Gradient/Steepest Descent: Solving for a Step Size That Makes the Directional Derivative Vanish

gradient descentmachine learningreal-analysisvector analysis

The following excerpt is from chapter 4.3 of Deep Learning, by Goodfellow, Bengio, and Courville:

enter image description here

The authors state that sometimes we can solve for the step size that makes the directional derivative vanish. If I'm not mistaken, for a function to "vanish" means that it equals $0$ at some point. But in order to have $\nabla_\mathbf{x} f(\mathbf{x}) = 0$, we would, obviously, just have to find the point(s) at which the directional derivative $\nabla_\mathbf{x} f(\mathbf{x}) = 0$ (a critical point); the step size (the value of $\epsilon$) cannot influence whether $\nabla_\mathbf{x} f(\mathbf{x}) = 0$, since it is simply a scalar multiple. Given this fact, I don't understand what is meant by "solve for a step size that makes the directional derivative vanish"?

I'm sure that I'm misunderstanding something here, so I would appreciate it if people could please take the time to clarify this.

Best Answer

First, you're right, "to vanish" means "to be(come) zero".

You seem to be confusing the gradient and the directional derivative.

The gradient $\nabla_\mathbf xf(\mathbf x)$ is a property of the function $f$ at the point $\mathbf x$. (The argument $\mathbf x$ in parentheses specifies the point $\mathbf x$ at which the gradient is taken, whereas the subscript $\mathbf x$ on the nabla operator specifies the variable $\mathbf x$ with respect to which the gradient is taken.)

The directional derivative $\frac{\partial f(\mathbf x)}{\partial \mathbf n}$ is the derivative of the function $f(\mathbf x)$ along the direction specified by a unit vector $\mathbf n$. It's defined by

$$ \frac{\partial f(\mathbf x)}{\partial \mathbf n}=\lim_{\epsilon\to0}\frac{f(\mathbf x+\epsilon\mathbf n)-f(\mathbf x)}\epsilon\;. $$

The connection between the two is that (under suitable differentiability conditions)

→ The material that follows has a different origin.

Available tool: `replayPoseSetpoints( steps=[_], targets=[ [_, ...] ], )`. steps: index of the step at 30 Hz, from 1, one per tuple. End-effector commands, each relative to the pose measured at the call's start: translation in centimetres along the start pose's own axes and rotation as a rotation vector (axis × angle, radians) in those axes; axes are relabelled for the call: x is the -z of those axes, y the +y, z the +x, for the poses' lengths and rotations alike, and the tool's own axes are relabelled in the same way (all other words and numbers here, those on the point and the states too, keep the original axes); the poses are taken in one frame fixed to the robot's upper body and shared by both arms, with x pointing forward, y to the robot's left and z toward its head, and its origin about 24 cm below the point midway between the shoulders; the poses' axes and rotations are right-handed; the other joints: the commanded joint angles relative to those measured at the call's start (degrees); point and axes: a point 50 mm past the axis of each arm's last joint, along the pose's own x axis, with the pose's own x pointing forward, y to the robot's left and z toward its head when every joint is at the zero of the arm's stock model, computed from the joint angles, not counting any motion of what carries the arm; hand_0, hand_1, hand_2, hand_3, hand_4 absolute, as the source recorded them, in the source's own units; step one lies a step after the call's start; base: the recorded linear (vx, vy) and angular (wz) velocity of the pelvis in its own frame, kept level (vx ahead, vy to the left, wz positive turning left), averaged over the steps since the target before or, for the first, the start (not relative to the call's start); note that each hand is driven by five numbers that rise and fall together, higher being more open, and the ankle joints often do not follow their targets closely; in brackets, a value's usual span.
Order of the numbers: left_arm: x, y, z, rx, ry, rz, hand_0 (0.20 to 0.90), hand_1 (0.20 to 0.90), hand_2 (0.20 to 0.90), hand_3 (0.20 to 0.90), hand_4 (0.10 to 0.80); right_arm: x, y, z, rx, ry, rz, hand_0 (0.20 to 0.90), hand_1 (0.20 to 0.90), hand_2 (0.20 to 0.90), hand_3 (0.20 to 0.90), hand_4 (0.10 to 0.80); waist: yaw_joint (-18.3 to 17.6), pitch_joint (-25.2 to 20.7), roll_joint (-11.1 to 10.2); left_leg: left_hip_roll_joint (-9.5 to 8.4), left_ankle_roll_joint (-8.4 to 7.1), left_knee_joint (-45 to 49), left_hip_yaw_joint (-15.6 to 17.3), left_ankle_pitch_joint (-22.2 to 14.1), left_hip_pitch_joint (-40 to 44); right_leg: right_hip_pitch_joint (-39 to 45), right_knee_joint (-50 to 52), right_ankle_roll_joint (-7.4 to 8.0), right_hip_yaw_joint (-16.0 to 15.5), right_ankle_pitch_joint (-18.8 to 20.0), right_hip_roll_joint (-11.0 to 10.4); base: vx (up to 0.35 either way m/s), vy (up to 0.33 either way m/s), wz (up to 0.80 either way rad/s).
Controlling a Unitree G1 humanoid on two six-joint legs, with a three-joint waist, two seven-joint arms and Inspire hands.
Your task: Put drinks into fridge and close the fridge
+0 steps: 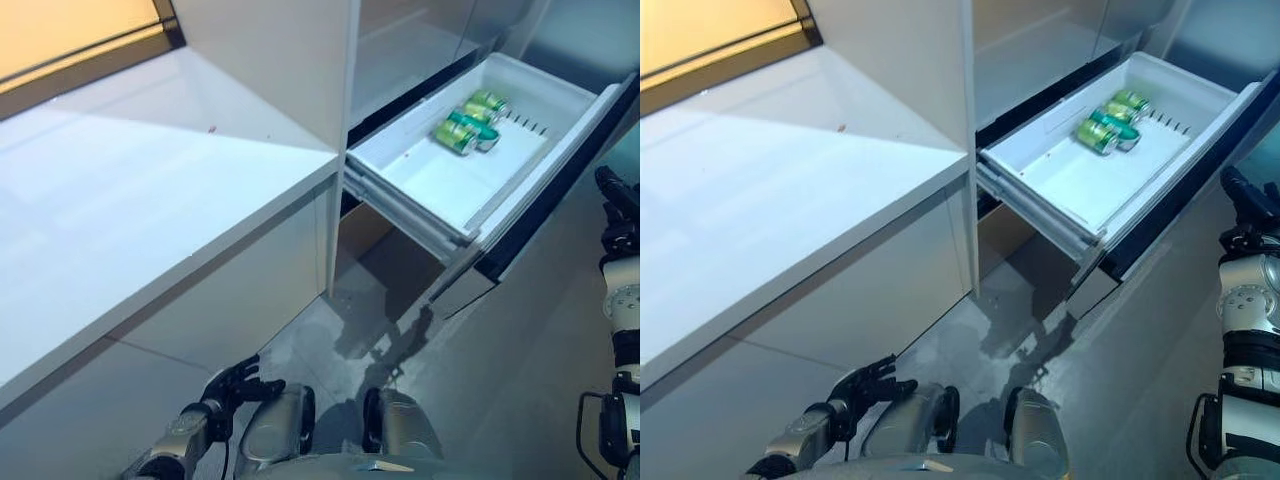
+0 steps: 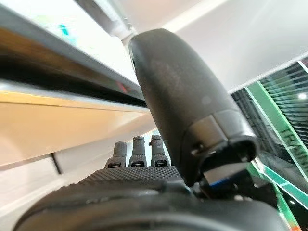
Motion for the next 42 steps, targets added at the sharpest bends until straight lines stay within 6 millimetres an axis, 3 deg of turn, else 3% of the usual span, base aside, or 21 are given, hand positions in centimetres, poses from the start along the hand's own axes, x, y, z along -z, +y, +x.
replayPoseSetpoints(
  steps=[1, 9, 19, 25, 32, 36, 42],
  targets=[
    [1.4, 1.2, -0.9, -0.060, 0.006, -0.008, 0.900, 0.900, 0.900, 0.900, 0.800, -4.3, 3.6, 0.5, -0.125, -0.171, 0.131, 0.900, 0.900, 0.900, 0.900, 0.800, 1.3, 0.2, -0.5, -3.48, 3.41, 2.3, -2.9, -6.9, -0.3, 2.8, 7.5, -5.80, -5.2, -6.5, -0.2, -0.044, 0.060, 0.10],
    [1.1, 1.2, -1.0, -0.059, -0.032, -0.048, 0.900, 0.900, 0.900, 0.900, 0.800, -3.9, 4.7, 0.7, -0.200, -0.137, 0.132, 0.900, 0.900, 0.900, 0.900, 0.800, 2.2, 2.5, 0.8, -4.11, 2.91, 1.2, -3.7, -4.9, -1.8, 0.4, 9.6, -6.05, -5.2, -6.8, -0.5, -0.024, 0.040, -0.02],
    [1.1, 0.6, -1.1, -0.014, -0.061, -0.051, 0.900, 0.900, 0.900, 0.900, 0.800, -3.4, 8.4, -0.3, -0.489, -0.151, 0.088, 0.900, 0.900, 0.900, 0.900, 0.800, 3.9, 3.1, 1.2, -4.26, 2.08, -2.2, -5.7, -2.5, -1.1, 0.9, 9.4, -5.89, -6.5, -6.7, -1.1, 0.023, 0.006, 0.05],
    [1.7, 1.1, -1.4, -0.022, -0.044, -0.035, 0.900, 0.900, 0.900, 0.900, 0.800, -3.1, 11.4, -1.9, -0.738, -0.185, 0.049, 0.900, 0.900, 0.900, 0.900, 0.800, 5.5, 2.8, 1.2, -4.46, 1.55, -4.9, -7.3, -0.9, 0.1, 2.5, 8.2, -5.53, -7.9, -6.5, -1.5, 0.045, -0.013, 0.18],
    [2.3, 2.2, -1.9, -0.048, -0.009, -0.009, 0.900, 0.900, 0.900, 0.900, 0.800, -2.2, 14.5, -3.8, -0.959, -0.211, -0.159, 0.900, 0.900, 0.900, 0.900, 0.800, 6.7, 2.0, 1.0, -4.31, 0.92, -7.7, -8.8, 0.6, 1.8, 5.2, 5.5, -5.11, -9.1, -5.8, -1.6, 0.047, -0.016, 0.13],
    [2.2, 2.8, -2.1, -0.051, -0.006, 0.003, 0.900, 0.900, 0.900, 0.900, 0.800, -1.8, 17.0, -6.0, -1.134, -0.231, -0.262, 0.900, 0.900, 0.900, 0.900, 0.800, 7.1, 1.5, 0.6, -4.17, 0.79, -8.5, -9.4, 0.9, 2.6, 6.5, 4.3, -4.83, -9.6, -5.6, -1.6, 0.039, -0.037, 0.09],
    [2.2, 2.6, -2.1, -0.020, -0.006, 0.029, 0.900, 0.900, 0.900, 0.900, 0.800, -1.3, 19.1, -7.6, -1.222, -0.232, -0.303, 0.900, 0.900, 0.900, 0.900, 0.800, 7.7, 0.9, 0.4, -4.24, 0.62, -9.2, -10.0, 0.9, 3.8, 8.6, 2.2, -4.44, -9.8, -5.1, -1.4, 0.034, -0.021, 0.08]
  ],
)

$$\frac{\partial f(\mathbf x)}{\partial \mathbf n}=\mathbf n\cdot\nabla_\mathbf xf(\mathbf x)\;.$$

Since the directional derivative is the scalar product of the direction vector and the gradient, the directional derivative is greatest in the direction of the gradient. With the unit vector $\mathbf g=\frac{\nabla_\mathbf xf(\mathbf x)}{\|\nabla_\mathbf xf(\mathbf x)\|}$, we have

$$\frac{\partial f(\mathbf x)}{\partial \mathbf g}=\mathbf g\cdot\nabla_\mathbf xf(\mathbf x)=\frac{\nabla_\mathbf xf(\mathbf x)\cdot\nabla_\mathbf xf(\mathbf x)}{\|\nabla_\mathbf xf(\mathbf x)\|}=\|\nabla_\mathbf xf(\mathbf x)\|\;.$$

The text you quote isn't saying that you can choose the step size such as to make the gradient vanish, but rather such as to make the directional derivative vanish. It doesn't say which directional derivative, but it's implied that it's the directional derivative along the search direction. Think of this as setting off in some direction in the mountains and walking downhill straight ahead until you reach a point where you'd start going up again if you continued in that direction – the bottom of the valley, if you will. This isn't the lowest point yet, since you may be able to descend further by changing direction, but you've optimized the height with respect to the direction that you set off in, and at the point that you've reached, the path in that direction is horizontal – even if it leads downhill if you change direction.